The senators’ letter accuses the FDA of “abandoning its scientific integrity to help the President score political points” and points to Trump’s 2024 campaign promise to “save vaping” as evidence of political pressure. The letter calls the authorization a “shortsighted and reckless decision” and asks the agency to rescind it, and tobacco control debates elsewhere are running into similar industry tactics, two decades into Scotland’s smoke-free law. Enforcement on the supply side is also intensifying, as the UK Border Force’s seizures of millions of illegal vapes show.
Frequently Asked Questions
Why did the FDA approve fruit-flavored e-cigarettes?
The FDA authorized four Glas products on May 5, 2026, including mango (Gold) and blueberry (Sapphire) pods, the first non-tobacco and non-menthol e-cigarettes ever approved under the PMTA pathway. The agency cited the company’s age-verification technology, which requires government-issued ID and Bluetooth pairing with a smartphone, as a way to mitigate youth use.
What did the six-page memo reveal about Glas’s products?
The memo acknowledged shortcomings in the data submitted by Glas and noted that the fruit-flavored products failed to show a statistically significant improvement over tobacco flavors in helping adult smokers quit. That is a lower bar than menthol e-cigarettes from Juul and NJOY had previously cleared.
What is the age-verification technology Glas uses?
Each Glas device requires the user to verify their age and identity with a government-issued ID, pair the device with a smartphone via Bluetooth, and submit to random biometric check-ins. The device will not operate if separated from the verified phone.
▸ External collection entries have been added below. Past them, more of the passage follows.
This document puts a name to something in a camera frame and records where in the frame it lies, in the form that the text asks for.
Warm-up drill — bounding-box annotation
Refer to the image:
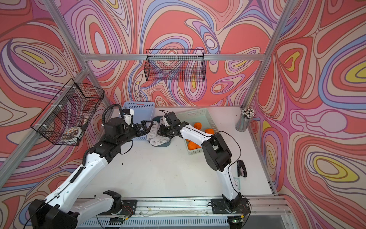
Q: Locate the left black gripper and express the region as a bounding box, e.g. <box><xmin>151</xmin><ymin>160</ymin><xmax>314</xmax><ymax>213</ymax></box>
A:
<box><xmin>115</xmin><ymin>120</ymin><xmax>153</xmax><ymax>148</ymax></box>

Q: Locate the white foam net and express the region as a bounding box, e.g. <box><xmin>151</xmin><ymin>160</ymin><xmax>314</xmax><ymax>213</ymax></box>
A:
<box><xmin>150</xmin><ymin>135</ymin><xmax>170</xmax><ymax>147</ymax></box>
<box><xmin>146</xmin><ymin>121</ymin><xmax>159</xmax><ymax>145</ymax></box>

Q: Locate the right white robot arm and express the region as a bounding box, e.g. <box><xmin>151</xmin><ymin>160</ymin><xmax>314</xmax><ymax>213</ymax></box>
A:
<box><xmin>158</xmin><ymin>112</ymin><xmax>242</xmax><ymax>213</ymax></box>

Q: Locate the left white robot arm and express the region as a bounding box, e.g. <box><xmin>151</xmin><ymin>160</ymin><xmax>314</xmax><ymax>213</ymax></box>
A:
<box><xmin>28</xmin><ymin>114</ymin><xmax>151</xmax><ymax>229</ymax></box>

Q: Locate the dark teal plastic tray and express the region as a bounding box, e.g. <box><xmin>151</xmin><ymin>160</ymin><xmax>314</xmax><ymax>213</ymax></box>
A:
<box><xmin>146</xmin><ymin>116</ymin><xmax>171</xmax><ymax>147</ymax></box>

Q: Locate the lavender perforated plastic basket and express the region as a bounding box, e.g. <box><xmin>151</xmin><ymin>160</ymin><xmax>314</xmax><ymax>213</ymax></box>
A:
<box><xmin>122</xmin><ymin>101</ymin><xmax>155</xmax><ymax>124</ymax></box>

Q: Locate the mint green perforated basket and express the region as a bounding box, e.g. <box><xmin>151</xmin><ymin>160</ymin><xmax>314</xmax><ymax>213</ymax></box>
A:
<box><xmin>176</xmin><ymin>108</ymin><xmax>219</xmax><ymax>156</ymax></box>

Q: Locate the metal cup of pencils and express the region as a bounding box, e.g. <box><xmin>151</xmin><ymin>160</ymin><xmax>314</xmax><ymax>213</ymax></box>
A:
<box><xmin>235</xmin><ymin>107</ymin><xmax>255</xmax><ymax>132</ymax></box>

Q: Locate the black stapler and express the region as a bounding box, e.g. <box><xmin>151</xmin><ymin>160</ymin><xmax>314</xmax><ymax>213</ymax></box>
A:
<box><xmin>237</xmin><ymin>160</ymin><xmax>247</xmax><ymax>177</ymax></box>

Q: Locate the small mint alarm clock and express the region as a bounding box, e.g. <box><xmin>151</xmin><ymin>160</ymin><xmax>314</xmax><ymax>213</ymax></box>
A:
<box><xmin>234</xmin><ymin>177</ymin><xmax>241</xmax><ymax>190</ymax></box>

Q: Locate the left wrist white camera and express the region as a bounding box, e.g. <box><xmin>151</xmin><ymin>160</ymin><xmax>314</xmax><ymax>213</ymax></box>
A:
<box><xmin>121</xmin><ymin>108</ymin><xmax>134</xmax><ymax>127</ymax></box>

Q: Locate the black wire basket back wall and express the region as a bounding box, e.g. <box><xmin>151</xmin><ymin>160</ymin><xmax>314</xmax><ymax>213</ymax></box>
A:
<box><xmin>144</xmin><ymin>48</ymin><xmax>206</xmax><ymax>82</ymax></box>

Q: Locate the black wire basket wall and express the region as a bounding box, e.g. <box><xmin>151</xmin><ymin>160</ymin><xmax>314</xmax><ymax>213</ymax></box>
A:
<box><xmin>144</xmin><ymin>48</ymin><xmax>206</xmax><ymax>82</ymax></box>
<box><xmin>30</xmin><ymin>79</ymin><xmax>104</xmax><ymax>146</ymax></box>

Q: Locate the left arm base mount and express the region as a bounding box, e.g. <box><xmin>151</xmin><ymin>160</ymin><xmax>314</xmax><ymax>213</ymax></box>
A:
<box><xmin>107</xmin><ymin>199</ymin><xmax>137</xmax><ymax>216</ymax></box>

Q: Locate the black wire basket left wall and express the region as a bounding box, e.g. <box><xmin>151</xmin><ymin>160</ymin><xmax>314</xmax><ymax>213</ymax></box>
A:
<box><xmin>30</xmin><ymin>79</ymin><xmax>104</xmax><ymax>146</ymax></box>

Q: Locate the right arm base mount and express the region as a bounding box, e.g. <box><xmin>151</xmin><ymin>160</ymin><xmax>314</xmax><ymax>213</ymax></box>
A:
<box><xmin>207</xmin><ymin>198</ymin><xmax>251</xmax><ymax>215</ymax></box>

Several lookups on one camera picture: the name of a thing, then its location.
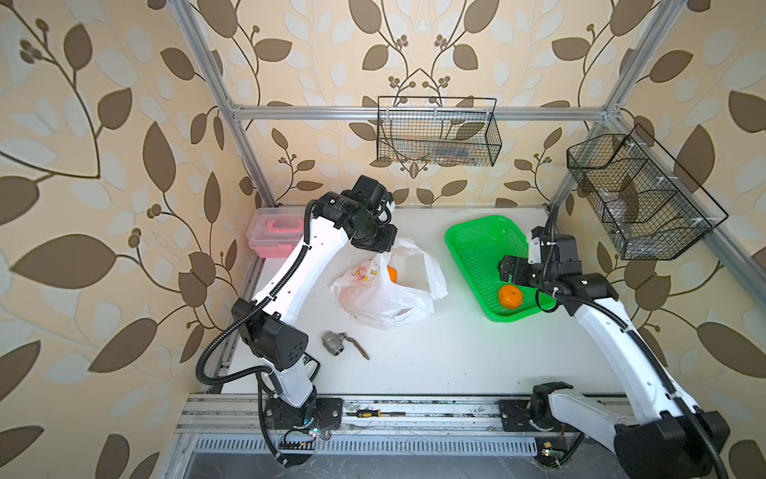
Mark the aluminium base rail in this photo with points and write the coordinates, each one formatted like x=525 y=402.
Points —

Why are senators asking the FDA to rescind the authorization?
Ten Democratic senators, led by Richard Blumenthal and Jeff Merkley, wrote to Acting FDA Commissioner Kyle Diamantas on May 18, 2026, calling the decision reckless and warning that fruit flavors appeal to children. The letter also points to a March 2026 FDA draft guidance that said the same age-gating technology lacked real-world experience in preventing youth use.
How many e-cigarettes has the FDA now authorized?
The FDA has authorized 45 ENDS products for marketing in the U.S., per the agency’s May 5, 2026 press release. Glas’s four products are part of that list, the only e-cigarettes that may currently be lawfully sold in the country.
Disclaimer: This article is for informational purposes only and is not medical advice. The figures and rulings discussed are accurate as of the date of publication. For personal health decisions related to tobacco or nicotine use, consult a qualified healthcare professional.